Terbiye anlamındaki eğitim zihni işlemekle, davranışları toplumsal şartlara, kurallara alıştırmakla olur. Bir yönüyle, insanı olgunlaştırmak, zihnini, ahlaki görüşünü, zevkini, dünyaya bakışını da geliştirmek, bilgi, kültür seviyesini yükseltmek için yapılan olumlu, faydalı şeyleri akla getiren eğitim, başka bir anlamıyla da, ister istemez ya bir ideolojiyi, öğretiyi, inancı ya da belirli bir dünya görüşünü aşılamak demektir. Dolayısıyla, "kirletilmeye" açıktır. Bu yüzden, Batı dillerinde indoctrination denen telkinleri, aşılamaları eğitimden ayırt etmeye kalksak işin içinden kolay kolay çıkamayız. Türkiye'deki maarif / kültür / eğitim bakanlıklarının hep millî "eğitim" işlerini yürütmesi bunun işareti değil midir? Kısacası, toplumsallaşma terbiyeyi, eğitimi, ideolojiyi zorunlu kılar. Education bu anlamıyla da eğitim demektir. Bir başka deyişle, Batı dillerinde education hem öğretim, hem de eğitim anlamında kullanılmıştır.
Dil reformunun ilk yıllarında eğitmek kelimesinin Türkçede Batı'daki education teriminin verdiğimiz tarihçesine koşut bir gelişme göstereceği öngörülmüş gibi. Cep Kılavuzu'nda education karşılığına yer verilirken bu noktadan yola çıkılmış gibi görünüyor. Yoksa bir Türkçe kelimeyi yabancı terimlerle neden karşılasın? Anlamı daha ilk elde zora sokan da bu durum. Oysa Kılavuz'da education teriminin Batı dillerindeki öteki anlamı olan "öğretim" de var. Ama öğretim denmemiş karşılığında. Şu iki kelimeyle açıklanmış "öğretim": 1. talim, 2. tedrisat.
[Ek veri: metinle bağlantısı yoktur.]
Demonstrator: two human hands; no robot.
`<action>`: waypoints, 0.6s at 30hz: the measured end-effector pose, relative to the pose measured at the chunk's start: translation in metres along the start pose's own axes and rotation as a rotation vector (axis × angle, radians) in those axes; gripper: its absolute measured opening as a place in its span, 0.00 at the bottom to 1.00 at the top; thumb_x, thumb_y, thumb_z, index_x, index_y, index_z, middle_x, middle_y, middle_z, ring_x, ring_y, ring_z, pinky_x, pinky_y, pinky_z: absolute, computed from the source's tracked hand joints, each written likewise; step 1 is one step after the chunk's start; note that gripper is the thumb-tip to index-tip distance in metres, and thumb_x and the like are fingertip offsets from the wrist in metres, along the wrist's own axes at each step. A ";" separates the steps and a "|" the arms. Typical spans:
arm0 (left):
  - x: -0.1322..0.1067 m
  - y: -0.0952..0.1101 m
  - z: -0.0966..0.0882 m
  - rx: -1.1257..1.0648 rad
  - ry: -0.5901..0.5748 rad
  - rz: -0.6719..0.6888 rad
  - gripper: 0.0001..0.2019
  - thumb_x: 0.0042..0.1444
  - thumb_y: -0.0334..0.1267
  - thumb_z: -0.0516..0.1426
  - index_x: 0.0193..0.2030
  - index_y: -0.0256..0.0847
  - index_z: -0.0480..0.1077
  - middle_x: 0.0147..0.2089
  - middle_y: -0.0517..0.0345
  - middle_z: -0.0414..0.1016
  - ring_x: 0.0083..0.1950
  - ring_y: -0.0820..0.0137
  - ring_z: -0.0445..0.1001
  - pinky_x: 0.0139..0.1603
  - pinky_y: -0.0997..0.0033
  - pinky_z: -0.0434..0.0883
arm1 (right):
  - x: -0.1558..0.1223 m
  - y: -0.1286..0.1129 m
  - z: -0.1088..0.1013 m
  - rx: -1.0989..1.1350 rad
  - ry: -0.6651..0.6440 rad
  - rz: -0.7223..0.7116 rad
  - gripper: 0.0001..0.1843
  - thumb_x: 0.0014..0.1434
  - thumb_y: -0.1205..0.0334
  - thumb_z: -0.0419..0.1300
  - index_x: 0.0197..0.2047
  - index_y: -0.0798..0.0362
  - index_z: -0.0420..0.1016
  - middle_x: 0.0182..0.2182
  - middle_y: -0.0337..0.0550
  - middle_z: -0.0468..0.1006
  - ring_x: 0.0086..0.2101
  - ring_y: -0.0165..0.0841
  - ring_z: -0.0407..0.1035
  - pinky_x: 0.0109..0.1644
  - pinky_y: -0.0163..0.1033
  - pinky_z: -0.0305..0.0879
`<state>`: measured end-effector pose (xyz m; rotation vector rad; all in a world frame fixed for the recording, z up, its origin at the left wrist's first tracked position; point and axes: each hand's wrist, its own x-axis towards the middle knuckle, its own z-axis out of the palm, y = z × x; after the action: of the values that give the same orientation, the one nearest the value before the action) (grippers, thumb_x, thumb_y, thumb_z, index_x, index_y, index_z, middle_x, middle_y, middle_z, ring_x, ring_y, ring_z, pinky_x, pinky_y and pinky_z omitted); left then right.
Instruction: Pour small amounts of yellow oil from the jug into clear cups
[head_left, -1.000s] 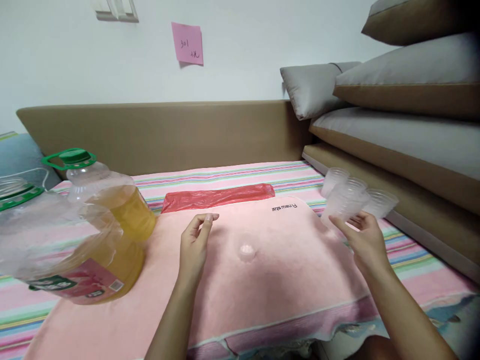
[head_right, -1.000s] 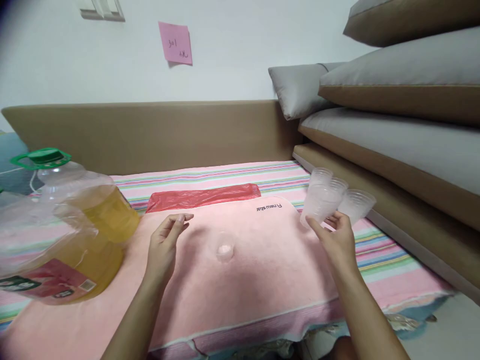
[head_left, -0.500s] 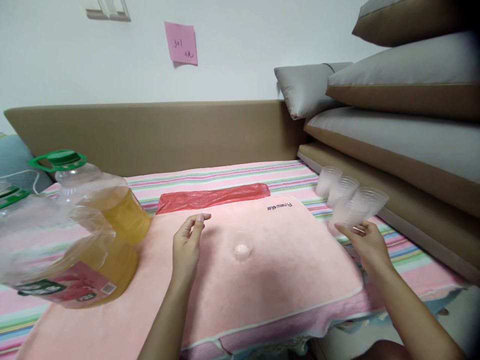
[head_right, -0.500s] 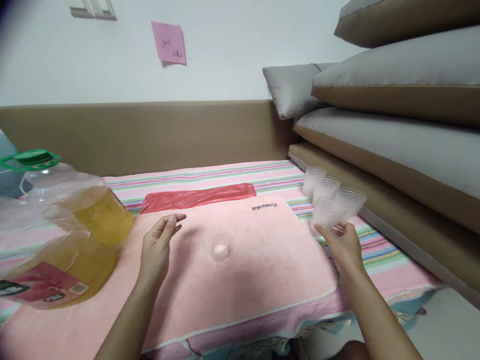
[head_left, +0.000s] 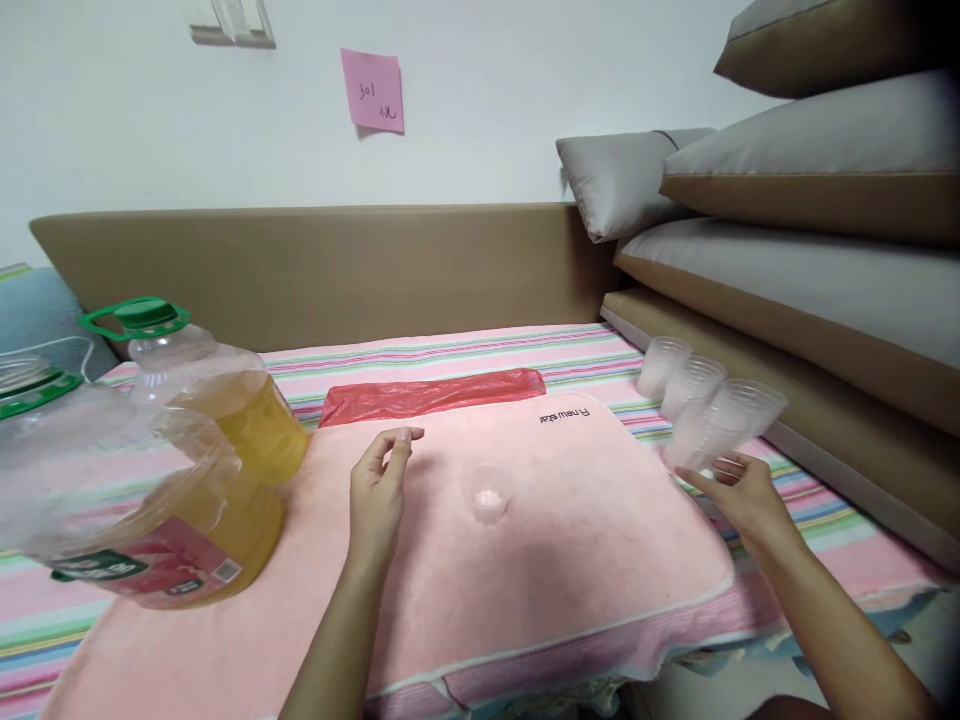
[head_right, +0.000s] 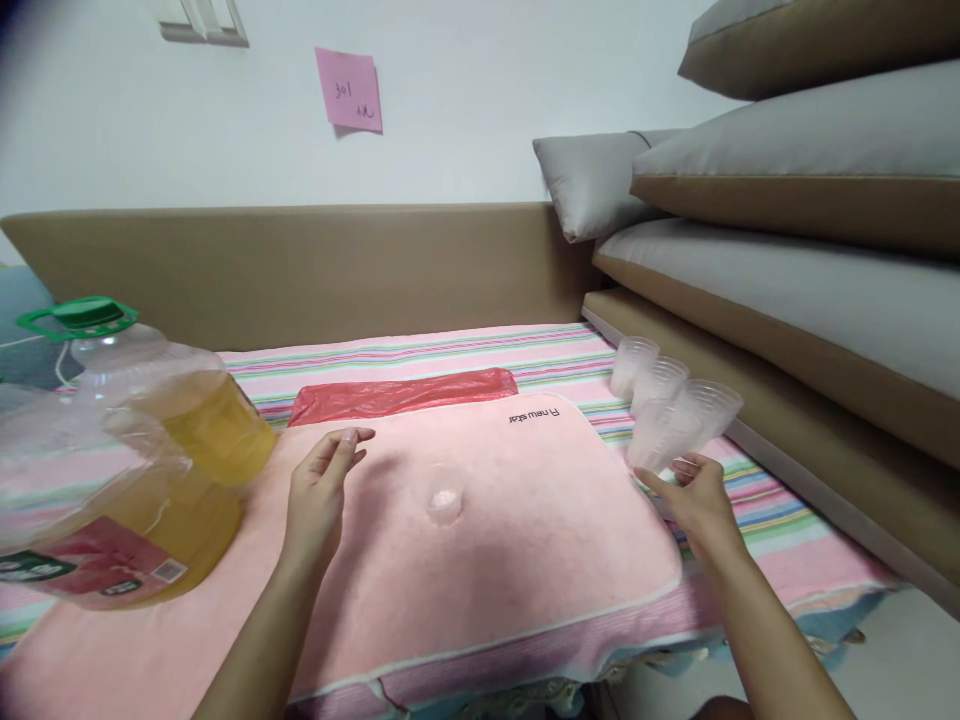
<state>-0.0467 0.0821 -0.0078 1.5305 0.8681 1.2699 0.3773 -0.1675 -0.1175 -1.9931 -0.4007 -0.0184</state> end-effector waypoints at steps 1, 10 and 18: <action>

Öğretmek fiilinden türetilen öğretmen, öğretmen okulu kelimeleri de yer alıyor aynı sayfada. "Muallim, müderris" karşılığında öğretmen; "tedris" yerine öğretme; "talim etmek" yerine öğretmek; "tederrüs" (ders alma) yerine öğrenme; "talebe" karşılığında öğrenci; "tahsil" yerine de öğrenim karşılıkları teklif edilmiş. Böylece eğitim ile öğretim ayırt edilmiş.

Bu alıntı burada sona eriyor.